So, if you followed that link, I hope you realise that real life is distinctly more odd than anything that could appear in this story!

 I keep amazing myself by finding quiz questions relating to the part number. If you thought yesterdays was tough, this one is an absolute stinker! Good job I always supply the answer.

OK, the quiz question out of the way, here is my mantra. This is a serial. Any new-joiners should start with the opener known as Part One.   

The troublesome recap has now settled into its new home. You can find the recap here!

Now read on...

Sergeant Collins accosted him as soon as he got back inside the station. “What was that all bout then, Glynn?”

Jones shook his head and gave a laugh. “You wouldn’t believe me if I told you.”

“Go on try me.” Collins looked at the bell in Jones’s hand.

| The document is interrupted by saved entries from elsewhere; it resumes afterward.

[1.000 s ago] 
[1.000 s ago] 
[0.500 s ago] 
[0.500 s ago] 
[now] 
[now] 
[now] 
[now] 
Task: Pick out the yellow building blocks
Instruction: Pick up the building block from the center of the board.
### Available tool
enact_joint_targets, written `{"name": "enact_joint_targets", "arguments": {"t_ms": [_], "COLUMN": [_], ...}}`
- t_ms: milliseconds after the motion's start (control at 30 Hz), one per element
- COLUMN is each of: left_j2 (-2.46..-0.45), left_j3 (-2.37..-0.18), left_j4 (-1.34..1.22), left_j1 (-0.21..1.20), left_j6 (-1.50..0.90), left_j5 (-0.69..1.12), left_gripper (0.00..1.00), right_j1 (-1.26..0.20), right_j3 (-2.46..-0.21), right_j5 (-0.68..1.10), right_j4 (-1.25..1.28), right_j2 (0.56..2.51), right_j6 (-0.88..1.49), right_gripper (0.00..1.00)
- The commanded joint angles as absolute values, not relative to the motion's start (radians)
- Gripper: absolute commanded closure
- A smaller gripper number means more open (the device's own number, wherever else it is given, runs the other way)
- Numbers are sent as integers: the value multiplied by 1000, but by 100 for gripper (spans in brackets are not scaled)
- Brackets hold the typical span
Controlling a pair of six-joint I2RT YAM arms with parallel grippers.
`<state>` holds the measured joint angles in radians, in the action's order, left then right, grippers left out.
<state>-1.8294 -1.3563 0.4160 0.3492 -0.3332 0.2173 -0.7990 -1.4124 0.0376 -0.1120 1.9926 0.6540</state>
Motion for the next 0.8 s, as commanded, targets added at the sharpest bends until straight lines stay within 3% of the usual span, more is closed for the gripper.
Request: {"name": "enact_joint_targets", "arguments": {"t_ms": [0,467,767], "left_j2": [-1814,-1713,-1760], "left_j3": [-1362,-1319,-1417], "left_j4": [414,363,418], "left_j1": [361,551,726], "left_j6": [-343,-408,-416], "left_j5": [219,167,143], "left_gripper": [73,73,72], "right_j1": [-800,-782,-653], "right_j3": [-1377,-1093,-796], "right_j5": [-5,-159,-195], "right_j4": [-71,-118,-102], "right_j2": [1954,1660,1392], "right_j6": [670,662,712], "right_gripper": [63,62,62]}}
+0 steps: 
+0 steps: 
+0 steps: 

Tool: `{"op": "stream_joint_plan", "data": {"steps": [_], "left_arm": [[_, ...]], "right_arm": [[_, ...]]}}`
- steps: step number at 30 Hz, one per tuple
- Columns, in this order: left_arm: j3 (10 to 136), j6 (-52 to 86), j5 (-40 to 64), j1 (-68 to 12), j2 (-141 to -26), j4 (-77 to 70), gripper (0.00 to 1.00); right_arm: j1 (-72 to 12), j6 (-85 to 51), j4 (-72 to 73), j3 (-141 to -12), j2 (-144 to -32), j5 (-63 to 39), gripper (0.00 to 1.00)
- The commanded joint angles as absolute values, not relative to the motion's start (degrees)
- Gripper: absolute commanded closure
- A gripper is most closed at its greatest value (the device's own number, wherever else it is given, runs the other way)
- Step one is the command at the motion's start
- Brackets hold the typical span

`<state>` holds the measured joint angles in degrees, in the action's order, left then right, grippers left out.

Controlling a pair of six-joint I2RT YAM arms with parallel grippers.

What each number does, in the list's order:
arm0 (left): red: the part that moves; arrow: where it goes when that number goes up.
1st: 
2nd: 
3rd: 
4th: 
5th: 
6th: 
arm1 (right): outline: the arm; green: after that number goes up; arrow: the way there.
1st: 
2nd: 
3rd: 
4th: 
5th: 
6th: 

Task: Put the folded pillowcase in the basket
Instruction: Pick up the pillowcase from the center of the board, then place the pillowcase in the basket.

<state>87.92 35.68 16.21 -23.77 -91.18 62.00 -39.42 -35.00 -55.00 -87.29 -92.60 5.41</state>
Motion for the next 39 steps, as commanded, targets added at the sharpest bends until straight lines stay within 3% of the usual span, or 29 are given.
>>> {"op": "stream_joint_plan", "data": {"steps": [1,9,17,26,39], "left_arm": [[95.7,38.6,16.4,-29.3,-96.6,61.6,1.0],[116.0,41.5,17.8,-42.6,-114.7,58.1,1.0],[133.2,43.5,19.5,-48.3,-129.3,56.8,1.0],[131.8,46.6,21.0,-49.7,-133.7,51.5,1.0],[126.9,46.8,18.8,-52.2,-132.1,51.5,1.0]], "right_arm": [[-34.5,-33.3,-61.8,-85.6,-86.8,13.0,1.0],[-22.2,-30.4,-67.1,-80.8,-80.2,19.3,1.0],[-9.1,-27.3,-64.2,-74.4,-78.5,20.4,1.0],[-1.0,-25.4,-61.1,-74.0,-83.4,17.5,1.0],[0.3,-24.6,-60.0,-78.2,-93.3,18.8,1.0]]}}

“Well, it seems that according to the chief monk, I am destined to save the world with this little bell.” Jones laughed and rang the bell.

“Ouch!” Collins leapt back and covered his ears. “That is one really out of tune bell.”

Jones looked at him and then the bell and gave a shrug.

“You really don’t hear it do you?” Collins looked at him open eyed. “You must have been the only person in the valleys who couldn’t carry a tune in a bucket.”

Collins turned on his heel and strode back to his office, muttering under his breath and shaking his head.

Jones called him back.

“Did you get a report about Rosa Constantine being attacked?” Jones asked

“Yeah, we did.” Collins stroked one of his chins. “But what with the Championships we are a bit short handed.”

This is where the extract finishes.